После этого началась торговля: дал расписку, что "согласен на операцию". Мы хотели "настаиваю". Муж вызвал сестру и брата.

Снова уговаривал, что не могу оперировать при таком риске. А они свое:

- Без операции умрет?

Что ответишь? Дома жить не может. Сколько проживет в больнице, сказать трудно, но время измеряется неделями, едва ли месяцами.

В конце концов стало стыдно, что загнал человека в угол с этим "настаиваю". Сказал врачам: не надо расписки.

Позавчера оперировали, и тоже пока терпимо. Но тоже много говорит.

На конференции же поругался с Юрой, шефом нашей "Элемы". Он начал спорить по поводу одного больного, что я-де постоянно меняю установки и так далее. Я ему довольно вежливо разъяснил и спросил, когда будет еще один вид исследования функции сердца... Он возьми и ляпни:

- Вы смотрите в журналах только заголовки и рефераты. Вот я об этом прочитаю и доложу...

Ну как тут не взорваться? Когда уже ночь не спал, нервы натянуты страхом предстоящих двух операций крайнего риска. (Не считая третьей, обычной.)

Во-первых, это неправда. Во-вторых, такое старшим публично не говорят.

Обругал его грубо, назвал мальчишкой и даже хуже. Потом противно было, что унизился. Теперь натянутые отношения, а это ведь один из близких мне старых сотрудников. Отлично ведет свою "Элему". Даже испугался: вдруг уйдет? Такого не найти, придется извиняться. Дело дороже самолюбия.

Вот такие сложности возникают в отношениях. Вообще-то я не обижаюсь на своих помощников, когда они взрываются, и переношу даже грубости, если по делу. Человек должен драться за свою правоту. В нашей медицине это не принято. Слишком большая зависимость.

К сожалению, четверг кончился не так хорошо.

Первая операция легкая: врожденный стеноз аортального клапана. Вторая - замена митрального клапана. Нормально все.

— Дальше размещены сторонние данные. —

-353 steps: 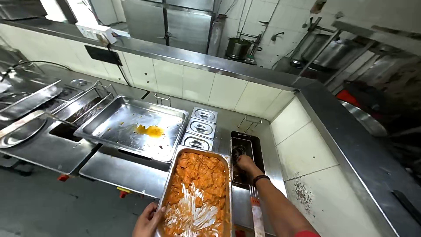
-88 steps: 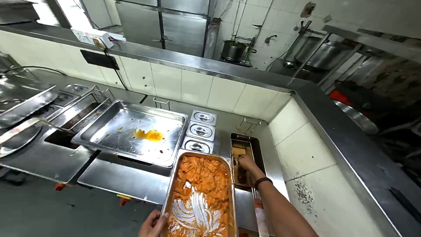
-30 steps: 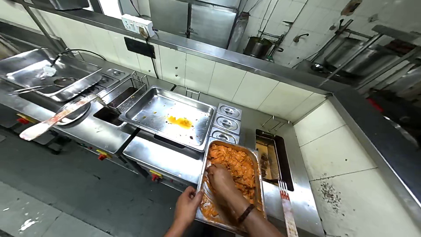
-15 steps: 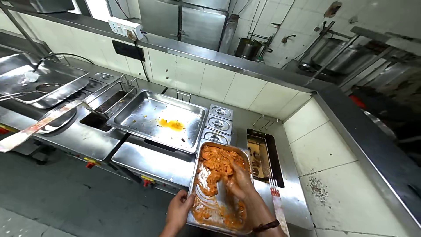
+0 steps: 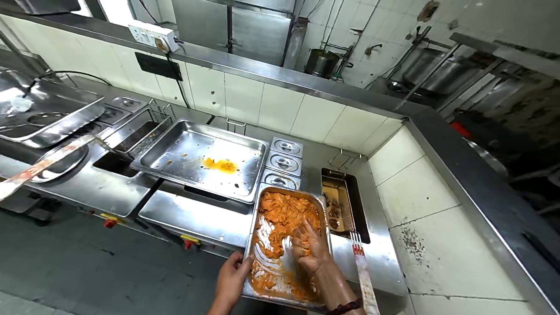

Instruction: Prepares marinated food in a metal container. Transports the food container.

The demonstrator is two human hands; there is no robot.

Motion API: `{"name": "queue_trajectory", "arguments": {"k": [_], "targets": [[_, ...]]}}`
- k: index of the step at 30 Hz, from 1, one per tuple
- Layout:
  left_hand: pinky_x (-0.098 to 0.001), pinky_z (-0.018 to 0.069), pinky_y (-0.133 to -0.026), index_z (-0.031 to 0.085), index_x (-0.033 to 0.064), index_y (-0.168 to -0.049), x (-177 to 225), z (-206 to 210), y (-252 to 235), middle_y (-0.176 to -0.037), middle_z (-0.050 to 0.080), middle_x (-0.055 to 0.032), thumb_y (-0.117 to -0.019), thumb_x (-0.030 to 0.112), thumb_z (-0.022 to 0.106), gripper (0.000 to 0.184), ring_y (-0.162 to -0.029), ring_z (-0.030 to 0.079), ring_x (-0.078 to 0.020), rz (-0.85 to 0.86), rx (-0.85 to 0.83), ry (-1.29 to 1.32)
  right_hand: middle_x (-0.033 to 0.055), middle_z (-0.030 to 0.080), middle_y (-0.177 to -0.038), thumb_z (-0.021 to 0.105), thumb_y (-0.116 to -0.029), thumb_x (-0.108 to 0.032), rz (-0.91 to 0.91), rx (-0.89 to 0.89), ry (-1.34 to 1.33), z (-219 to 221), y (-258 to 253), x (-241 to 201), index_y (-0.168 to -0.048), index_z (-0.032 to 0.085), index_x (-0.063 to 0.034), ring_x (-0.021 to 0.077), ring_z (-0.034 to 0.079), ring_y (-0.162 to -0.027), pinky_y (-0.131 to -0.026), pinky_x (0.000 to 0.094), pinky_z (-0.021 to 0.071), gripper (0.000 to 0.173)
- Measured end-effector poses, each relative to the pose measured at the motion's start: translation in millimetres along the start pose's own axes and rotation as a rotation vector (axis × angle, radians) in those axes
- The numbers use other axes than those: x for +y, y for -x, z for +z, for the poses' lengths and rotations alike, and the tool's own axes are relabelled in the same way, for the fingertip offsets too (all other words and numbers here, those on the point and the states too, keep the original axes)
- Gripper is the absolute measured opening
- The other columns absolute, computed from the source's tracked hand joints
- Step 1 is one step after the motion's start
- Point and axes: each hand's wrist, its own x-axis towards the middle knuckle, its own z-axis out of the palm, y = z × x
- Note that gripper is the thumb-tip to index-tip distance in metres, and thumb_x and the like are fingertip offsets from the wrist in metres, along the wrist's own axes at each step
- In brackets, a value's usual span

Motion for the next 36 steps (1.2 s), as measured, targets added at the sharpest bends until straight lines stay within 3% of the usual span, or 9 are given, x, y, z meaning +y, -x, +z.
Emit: {"name": "queue_trajectory", "arguments": {"k": [3,6,8,12,18,24,28,31,36], "targets": [[-0.0406,0.0543,-0.065,0.067,0.0132,-0.088,0,0,0,-0.07,0.062,-0.001,-0.0874,0.056,0.066,0.043,-0.065,0.062,-0.0164,0.004,-0.003,0.004,-0.0018,0.046,-0.057,0.046,-0.1081,-0.04,-0.089,0.258,0.011,8,0,3,-0.081,0.048,-0.0163,0.0076,0.044,-0.041,-0.037,0.0221,0.0394,0.036],[-0.0429,0.0545,-0.066,0.067,0.0113,-0.089,0,0,0,-0.069,0.062,-0.0023,-0.0885,0.056,0.066,0.045,-0.065,0.062,-0.0178,0.018,-0.01,-0.003,0.0146,0.062,-0.102,0.043,-0.1065,-0.024,-0.072,0.198,-0.02,10,12,-3,-0.12,0.05,-0.007,0.0258,0.065,-0.086,-0.074,0.0429,0.0586,0.023],[-0.0431,0.0551,-0.067,0.067,0.0111,-0.089,-2,0,-1,-0.071,0.063,-0.0026,-0.089,0.055,0.065,0.044,-0.067,0.063,-0.0179,0.019,-0.01,-0.008,0.0159,0.065,-0.1,0.045,-0.1047,-0.013,-0.083,0.161,0.002,11,20,-6,-0.117,0.053,-0.0025,0.0237,0.068,-0.084,-0.072,0.0374,0.0606,0.018],[-0.0429,0.0549,-0.067,0.067,0.0115,-0.089,-6,1,-2,-0.072,0.063,-0.0028,-0.0883,0.057,0.066,0.045,-0.067,0.063,-0.0178,0.022,0.0,0.003,-0.0002,0.055,-0.063,0.042,-0.1071,-0.04,0.044,0.014,-0.141,3,23,-8,-0.09,0.057,-0.012,0.0045,0.047,-0.04,-0.035,0.0159,0.0405,0.036],[-0.042,0.0561,-0.067,0.066,0.0103,-0.088,-5,2,-2,-0.072,0.064,-0.0038,-0.0888,0.054,0.067,0.043,-0.068,0.065,-0.018,0.022,-0.009,0.051,-0.0011,0.052,-0.061,0.047,-0.1052,-0.039,0.004,-0.021,-0.384,5,21,6,-0.07,0.05,-0.0172,0.0098,0.054,-0.049,-0.045,0.0221,0.0486,0.041],[-0.041,0.0563,-0.067,0.064,0.008,-0.088,0,3,2,-0.073,0.064,-0.0053,-0.0915,0.046,0.067,0.038,-0.069,0.065,-0.0181,0.041,-0.026,0.12,-0.0042,0.042,-0.049,0.041,-0.1071,-0.041,0.008,-0.062,-0.295,2,28,-2,-0.061,0.047,-0.0168,0.0041,0.039,-0.035,-0.033,0.0172,0.0332,0.052],[-0.0407,0.0579,-0.069,0.065,0.0072,-0.089,3,3,4,-0.076,0.066,-0.0063,-0.0938,0.041,0.067,0.034,-0.071,0.066,-0.0183,0.034,-0.029,0.149,-0.0031,0.043,-0.052,0.04,-0.108,-0.044,-0.039,0.158,-0.121,-1,29,-16,-0.07,0.045,-0.0183,0.0065,0.04,-0.038,-0.036,0.0205,0.0351,0.046],[-0.0417,0.0581,-0.071,0.065,0.0059,-0.091,7,3,8,-0.077,0.067,-0.0067,-0.0942,0.039,0.066,0.033,-0.072,0.067,-0.0183,0.026,-0.024,0.14,0.0097,0.064,-0.095,0.036,-0.1086,-0.047,-0.057,0.154,0.06,-7,35,-48,-0.117,0.054,-0.0121,0.0223,0.064,-0.079,-0.067,0.0416,0.0565,0.041],[-0.0441,0.0572,-0.076,0.065,-0.0013,-0.097,7,1,7,-0.082,0.067,-0.0111,-0.0978,0.032,0.064,0.034,-0.076,0.066,-0.0201,0.033,-0.025,0.113,0.0171,0.066,-0.106,0.051,-0.0973,0.002,-0.335,0.197,0.5,-23,16,-123,-0.121,0.056,0.0053,0.0246,0.068,-0.09,-0.08,0.0394,0.0603,0.024]]}}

А вот третья - очень тяжелая.

Мужчина тридцати шести лет, поступил неделю назад. В 68-м году я вшил ему протез аортального клапана - был эндокардит при врожденном пороке. Прошло неплохо, хотя опыт тогда был мал... Однако через несколько лет состояние ухудшилось, приехал показаться, и при обследовании обнаружили, что протез отрывается, часть швов прорезалась и снова образовалась недостаточность. В 1974 году перешил ему протез. Повторные операции после АИКа всегда сложны, но все обошлось. И вот в прошлом году он пришел с тем же самым: частичный отрыв клапана. Состояние было приличное, и- я не решился оперировать. Теперь он снова в клинике, уже с сильным ухудшением. Сделали контрастное исследование на "Элеме". На кинопленке видно, что протез просто болтается i. вот-вот отвалится. Деваться некуда, и взяли на операцию безотлагательно.

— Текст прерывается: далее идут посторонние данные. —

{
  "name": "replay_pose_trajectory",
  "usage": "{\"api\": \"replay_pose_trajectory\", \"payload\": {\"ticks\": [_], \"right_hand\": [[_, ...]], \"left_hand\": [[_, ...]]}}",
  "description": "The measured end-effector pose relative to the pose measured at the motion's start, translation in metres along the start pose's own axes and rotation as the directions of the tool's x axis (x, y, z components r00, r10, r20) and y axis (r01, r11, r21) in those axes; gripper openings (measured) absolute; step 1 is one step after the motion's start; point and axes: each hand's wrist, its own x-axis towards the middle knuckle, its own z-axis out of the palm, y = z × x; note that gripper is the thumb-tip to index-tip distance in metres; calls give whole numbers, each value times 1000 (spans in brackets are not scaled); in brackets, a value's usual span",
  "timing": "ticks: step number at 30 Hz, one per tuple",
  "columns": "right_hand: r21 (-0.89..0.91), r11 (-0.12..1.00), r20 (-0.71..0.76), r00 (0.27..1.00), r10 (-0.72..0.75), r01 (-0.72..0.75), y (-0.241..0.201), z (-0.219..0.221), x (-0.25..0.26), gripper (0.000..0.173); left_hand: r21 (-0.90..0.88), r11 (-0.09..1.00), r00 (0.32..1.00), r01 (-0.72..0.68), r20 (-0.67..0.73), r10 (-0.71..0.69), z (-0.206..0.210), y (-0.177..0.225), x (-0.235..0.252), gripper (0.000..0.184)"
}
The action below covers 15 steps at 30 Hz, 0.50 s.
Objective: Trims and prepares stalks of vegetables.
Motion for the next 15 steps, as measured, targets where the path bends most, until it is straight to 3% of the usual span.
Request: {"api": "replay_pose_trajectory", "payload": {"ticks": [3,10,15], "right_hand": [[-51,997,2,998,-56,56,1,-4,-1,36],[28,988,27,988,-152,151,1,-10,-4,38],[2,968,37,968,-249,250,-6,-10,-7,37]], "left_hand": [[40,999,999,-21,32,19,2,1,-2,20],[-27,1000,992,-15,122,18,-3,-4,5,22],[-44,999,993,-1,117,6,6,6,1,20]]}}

Операция длилась десять часов. К сердцу пришлось продираться через прочнейшие спайки, по миллиметру рассекая и прижигая. Аорта диаметром пять сантиметров, истонченная, того гляди прорвется. Протез действительно оторван более чем наполовину, но ткани нормальные. Непонятно, почему оторвался. Вшили новый клапан. Два часа перфузии. К сожалению, как часто бывает в таких случаях, самая трудность была в конце - все ткани кровили, гемостаз занял два часа и стоил литра кровопотери...

Из операционной вышел в десять вечера. Разулся и ходил босой по холодному полу кабинета, охлаждал горящие подошвы. Три операции, одиннадцать часов у стола и шестьдесят семь лет.

Дежурный утром доложил, что больной плохой. Не удалось пробудить, дышит на аппарате.

Застал его таким, как оставил: резко заторможенным, на аппаратном дыхании. Ночью несколько раз делали пункцию (прокол) правой и левой плевральной полостей - им казалось, что легкие плохо дышат, поджаты кровью или воздухом.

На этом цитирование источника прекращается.